Припарковав машину на специальной стоянке, мы вошли в огромный холл и поднялись в лифте на пятый этаж. Здесь нас ждала ковровая дорожка необыкновенной ширины, стоившая, надо полагать, немалых денег, а также улыбающийся молодой человек за столом стерильной белизны, навевающий мысль об операционной, язвах желудка и аппендиците. Но молодой человек вид имел цветущий. При нашем появлении он поднялся и с радостью шагнул навстречу, точно ждал нас целый год, как дети ждут елку или поездку к морю.

– Прошу вас, – сказал он, поздоровавшись, и указал рукой в сторону белоснежной двери. Все здесь выглядело белоснежным, а жест ухоженной руки с безукоризненным маникюром был так изящен, что меня тут же потянуло к зеркалу: повторить и вообще потренироваться. Я обвела взглядом холл, но зеркала не обнаружила. Дверь перед нами предусмотрительно распахнули, и мы оказались в коридоре. Ковер здесь был поуже, зато чудовищной длины. Все это впечатляло, причем не только меня и Владимира Петровича, неискушенного в коврах, но и тетку Серафиму, отчего та начала хмуриться, презрительно вздернув нос. Зная ее с пеленок, я поняла: это рвется наружу желание поскандалить. Миновав приемную, где за компьютером сидела секретарша, кстати, красивая, что всегда немного раздражает, мы под ее пристальным взглядом вошли в кабинет хозяина. Взгляд, которым она нас проводила, воодушевлял: выглядели мы, судя по сведенным бровям, весьма впечатляюще.

Кабинет тоже был белоснежным: стены, шторы, мебель и даже ковер казались девственно чистыми, как первый снег.
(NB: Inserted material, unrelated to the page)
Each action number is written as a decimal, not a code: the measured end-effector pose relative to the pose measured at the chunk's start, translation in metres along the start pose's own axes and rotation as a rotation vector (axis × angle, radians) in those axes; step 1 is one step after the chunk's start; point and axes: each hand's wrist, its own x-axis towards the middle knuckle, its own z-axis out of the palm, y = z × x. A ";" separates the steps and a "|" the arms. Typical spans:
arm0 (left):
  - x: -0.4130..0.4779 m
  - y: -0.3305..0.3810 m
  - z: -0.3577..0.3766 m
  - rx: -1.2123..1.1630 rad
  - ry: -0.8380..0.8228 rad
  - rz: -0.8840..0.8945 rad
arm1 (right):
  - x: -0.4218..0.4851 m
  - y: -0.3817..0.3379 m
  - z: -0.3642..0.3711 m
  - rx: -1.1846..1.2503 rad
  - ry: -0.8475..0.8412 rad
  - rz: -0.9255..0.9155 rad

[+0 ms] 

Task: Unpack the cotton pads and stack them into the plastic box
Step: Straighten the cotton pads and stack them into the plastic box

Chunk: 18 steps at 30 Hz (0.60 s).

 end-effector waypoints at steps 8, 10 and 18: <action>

Ума не приложу, как люди умудряются работать в такой обстановке? Пока мы пытались прийти в себя от невиданной роскоши, хозяин поднялся нам навстречу из-за своего неописуемо прекрасного стола, сделанного не иначе как из слоновой кости или бивня мамонта. Поднялся и лучисто улыбнулся, правда, до того парня в коридоре ему было все-таки далеко.

Илья Сергеевич оказался высоким, полноватым, с намечающейся лысиной блондином, одетым по случаю жары в легкий светлый костюм. Костюм не был белоснежным, и это радовало: мужчины в белом ассоциируются у меня с зубными врачами, что вряд ли способно согреть душу.

– Добрый день, – поздоровался Илья Сергееевич, едва заметно картавя. – Очень рад.

Он приложился к моей ручке, чем порадовал: приятно иметь дело с галантным мужчиной. Серафима облобызать свою не дала, что было странно: чего ж жадничать?